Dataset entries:
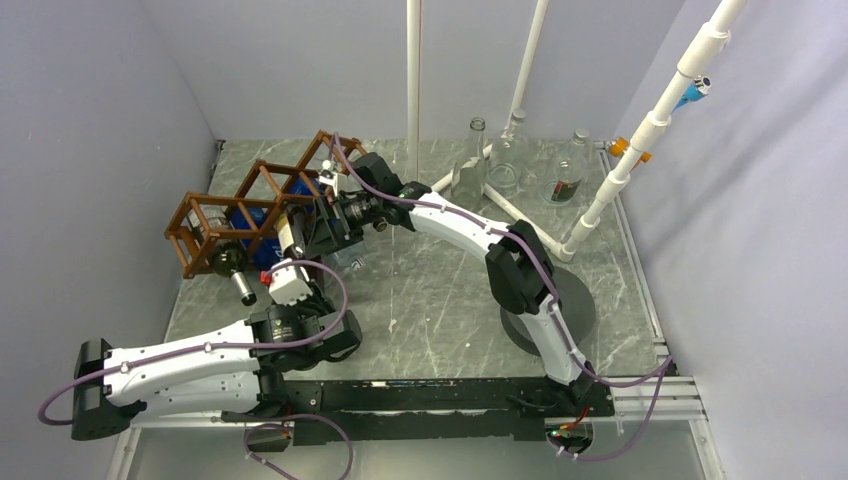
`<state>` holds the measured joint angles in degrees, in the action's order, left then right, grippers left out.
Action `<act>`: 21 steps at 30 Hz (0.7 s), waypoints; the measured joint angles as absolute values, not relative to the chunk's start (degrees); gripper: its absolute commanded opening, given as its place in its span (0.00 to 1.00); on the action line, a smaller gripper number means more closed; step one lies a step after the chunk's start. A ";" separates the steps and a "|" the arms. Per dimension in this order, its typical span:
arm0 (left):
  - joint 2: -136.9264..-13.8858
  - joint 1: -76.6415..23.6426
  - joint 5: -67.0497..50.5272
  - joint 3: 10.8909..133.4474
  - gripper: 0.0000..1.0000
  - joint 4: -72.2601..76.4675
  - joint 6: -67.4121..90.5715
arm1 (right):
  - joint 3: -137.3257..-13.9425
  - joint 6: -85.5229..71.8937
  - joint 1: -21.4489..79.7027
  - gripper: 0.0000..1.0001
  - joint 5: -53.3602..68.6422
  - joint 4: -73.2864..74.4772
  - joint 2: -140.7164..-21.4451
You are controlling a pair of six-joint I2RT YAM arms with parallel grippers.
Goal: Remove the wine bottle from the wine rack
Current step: Pick up the wine bottle from the wine rack.
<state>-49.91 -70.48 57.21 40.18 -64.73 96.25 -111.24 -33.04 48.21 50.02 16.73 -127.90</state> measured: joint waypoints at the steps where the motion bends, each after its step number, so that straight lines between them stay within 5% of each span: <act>1: -49.67 -70.61 57.19 40.01 0.00 -64.75 96.20 | -111.87 -33.15 48.31 1.00 50.06 16.71 -128.29; 21: -49.21 -76.12 56.90 39.72 0.00 -67.13 95.94 | -114.74 -38.26 50.76 0.99 53.17 16.47 -133.19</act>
<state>-49.21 -76.12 56.90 39.72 -67.13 95.94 -114.74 -38.26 50.76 53.17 16.47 -133.19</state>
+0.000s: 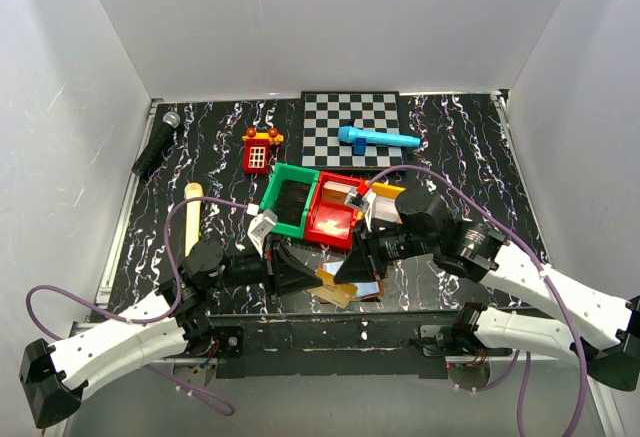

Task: Take the credit cards out of the card holder
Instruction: Place the credit card in the storage box.

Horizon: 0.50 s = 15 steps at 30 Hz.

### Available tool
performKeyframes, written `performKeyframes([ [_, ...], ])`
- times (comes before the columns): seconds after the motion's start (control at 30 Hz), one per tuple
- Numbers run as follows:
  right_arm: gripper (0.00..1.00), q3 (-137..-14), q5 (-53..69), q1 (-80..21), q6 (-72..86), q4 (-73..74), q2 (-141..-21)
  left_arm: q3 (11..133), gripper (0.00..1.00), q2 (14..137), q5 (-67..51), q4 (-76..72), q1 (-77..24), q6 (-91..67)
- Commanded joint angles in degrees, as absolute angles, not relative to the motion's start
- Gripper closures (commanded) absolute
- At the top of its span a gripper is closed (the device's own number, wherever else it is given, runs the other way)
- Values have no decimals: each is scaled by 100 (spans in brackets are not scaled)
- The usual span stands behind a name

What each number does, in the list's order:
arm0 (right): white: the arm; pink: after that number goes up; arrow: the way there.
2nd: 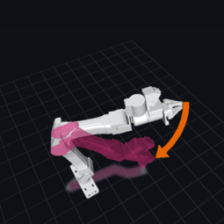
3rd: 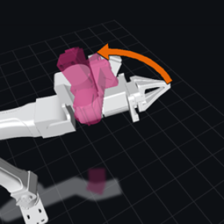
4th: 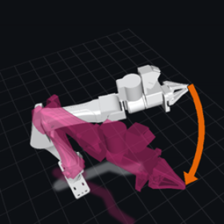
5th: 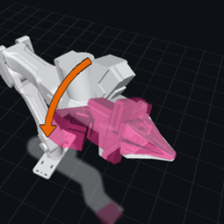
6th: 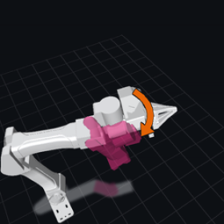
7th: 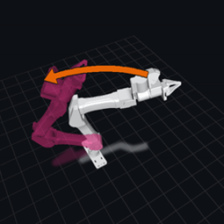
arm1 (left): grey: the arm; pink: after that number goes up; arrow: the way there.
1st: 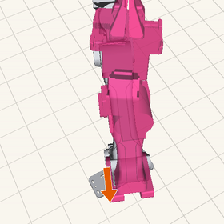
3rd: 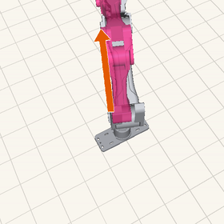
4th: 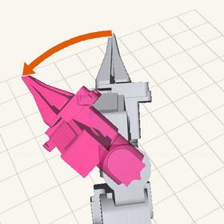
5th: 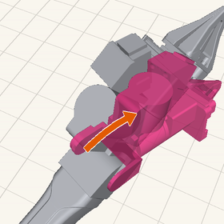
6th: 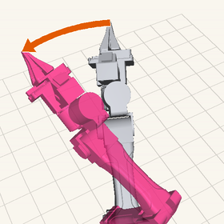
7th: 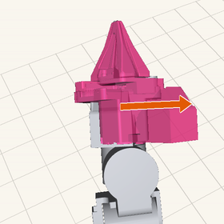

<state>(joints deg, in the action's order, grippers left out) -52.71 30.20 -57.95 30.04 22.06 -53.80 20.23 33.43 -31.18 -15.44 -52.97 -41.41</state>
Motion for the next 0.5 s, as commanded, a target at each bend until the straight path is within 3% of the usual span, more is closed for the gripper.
performKeyframes([
  [0.0, 86, -5309, 3129, -5845, 3023, 1951, -5344, 2030, 100, 3322, -3155, -1617, -5256, -4131],
  [0.1, 99, -5309, 3094, -5845, 3015, 1942, -5317, 2021, 100, 3331, -3155, -1608, -5256, -4131],
  [0.17, 99, -5309, 3076, -5845, 3041, 1934, -5291, 2021, 98, 3322, -3103, -1539, -5256, -4122],
  [0.27, 99, -5335, 2857, -5836, 3032, 1995, -5212, 2039, 53, 3287, -2971, -1346, -5256, -4078],
  [0.33, 99, -5318, 2778, -5827, 2971, 1952, -5046, 2091, 46, 3182, -2805, -1013, -5238, -4008],
  [0.47, 99, -5658, 2453, -5494, 2822, 2327, -4860, 2223, 45, 2717, -2103, -29, -5168, -3850],
])
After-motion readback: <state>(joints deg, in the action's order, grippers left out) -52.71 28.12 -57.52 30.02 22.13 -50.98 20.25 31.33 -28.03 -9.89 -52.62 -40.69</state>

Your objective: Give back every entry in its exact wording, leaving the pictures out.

Response to this task:
`<state>` holds the measured joint angles in degrees, in the action's order, left then right, grippers left out.
Action `<act>`: 21 steps at 30 Hz (0.7 s), waypoints; the measured joint angles as absolute values, not relative to the chunk's start (degrees); gripper: its absolute commanded opening, given as its place in its span (0.00 to 1.00); on the action line, a smaller gripper number means more closed; step one lies a step after the chunk's start. A ";" separates the steps and a "|" the arms. Per dimension in this order, its typical span:
arm0 (left):
  - joint 2: -136.9264..-13.8858
  - joint 1: -76.6415..23.6426
  - joint 5: -67.0497..50.5272
  - joint 3: 10.8909..133.4474
  - gripper: 0.0000..1.0000
  - joint 4: -72.2601..76.4675
  - joint 6: -67.4121..90.5715
arm1 (right):
  - joint 3: -137.3257..-13.9425
  - joint 6: -85.5229..71.8937
  - joint 1: -21.4489..79.7027
  - gripper: 0.0000..1.0001
  - joint 5: -53.3602..68.6422
  - joint 4: -73.2864..74.4772
  - joint 2: -140.7164..-21.4451
You are controlling a pair of six-joint I2RT YAM arms with parallel grippers.
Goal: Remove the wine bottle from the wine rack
Current step: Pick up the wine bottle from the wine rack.
<state>-49.91 -70.48 57.21 40.18 -64.73 96.25 -111.24 -33.04 48.21 50.02 16.73 -127.90</state> measured: joint waypoints at the steps where the motion bends, each after its step number, so that straight lines between them stay within 5% of each span: <act>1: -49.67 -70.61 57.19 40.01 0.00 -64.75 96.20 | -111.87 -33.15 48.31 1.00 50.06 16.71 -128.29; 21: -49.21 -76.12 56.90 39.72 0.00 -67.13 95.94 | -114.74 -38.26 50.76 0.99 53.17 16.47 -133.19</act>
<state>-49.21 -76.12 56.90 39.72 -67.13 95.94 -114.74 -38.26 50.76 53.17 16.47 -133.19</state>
+0.000s: 

Task: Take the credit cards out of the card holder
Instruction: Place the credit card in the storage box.

Horizon: 0.50 s = 15 steps at 30 Hz.

### Available tool
performKeyframes, written `performKeyframes([ [_, ...], ])`
- times (comes before the columns): seconds after the motion's start (control at 30 Hz), one per tuple
- Numbers run as follows:
  right_arm: gripper (0.00..1.00), q3 (-137..-14), q5 (-53..69), q1 (-80..21), q6 (-72..86), q4 (-73..74), q2 (-141..-21)
  left_arm: q3 (11..133), gripper (0.00..1.00), q2 (14..137), q5 (-67..51), q4 (-76..72), q1 (-77..24), q6 (-91..67)
- Commanded joint angles in degrees, as absolute angles, not relative to the motion's start
- Gripper closures (commanded) absolute
- At the top of its span a gripper is closed (the device's own number, wherever else it is given, runs the other way)
- Values have no decimals: each is scaled by 100 (spans in brackets are not scaled)
- The usual span stands behind a name

What each number does, in the list's order:
arm0 (right): white: the arm; pink: after that number goes up; arrow: the way there.
2nd: 
3rd: 
4th: 
5th: 
6th: 
7th: 
arm1 (left): grey: the arm; pink: after that number goes up; arrow: the way there.
1st: 
3rd: 
4th: 
5th: 
6th: 
7th: 

<state>(joints deg, in the action's order, grippers left out) -52.71 30.20 -57.95 30.04 22.06 -53.80 20.23 33.43 -31.18 -15.44 -52.97 -41.41</state>
Motion for the next 0.5 s, as commanded, a target at each bend until the straight path is within 3% of the usual span, more is closed for the gripper.
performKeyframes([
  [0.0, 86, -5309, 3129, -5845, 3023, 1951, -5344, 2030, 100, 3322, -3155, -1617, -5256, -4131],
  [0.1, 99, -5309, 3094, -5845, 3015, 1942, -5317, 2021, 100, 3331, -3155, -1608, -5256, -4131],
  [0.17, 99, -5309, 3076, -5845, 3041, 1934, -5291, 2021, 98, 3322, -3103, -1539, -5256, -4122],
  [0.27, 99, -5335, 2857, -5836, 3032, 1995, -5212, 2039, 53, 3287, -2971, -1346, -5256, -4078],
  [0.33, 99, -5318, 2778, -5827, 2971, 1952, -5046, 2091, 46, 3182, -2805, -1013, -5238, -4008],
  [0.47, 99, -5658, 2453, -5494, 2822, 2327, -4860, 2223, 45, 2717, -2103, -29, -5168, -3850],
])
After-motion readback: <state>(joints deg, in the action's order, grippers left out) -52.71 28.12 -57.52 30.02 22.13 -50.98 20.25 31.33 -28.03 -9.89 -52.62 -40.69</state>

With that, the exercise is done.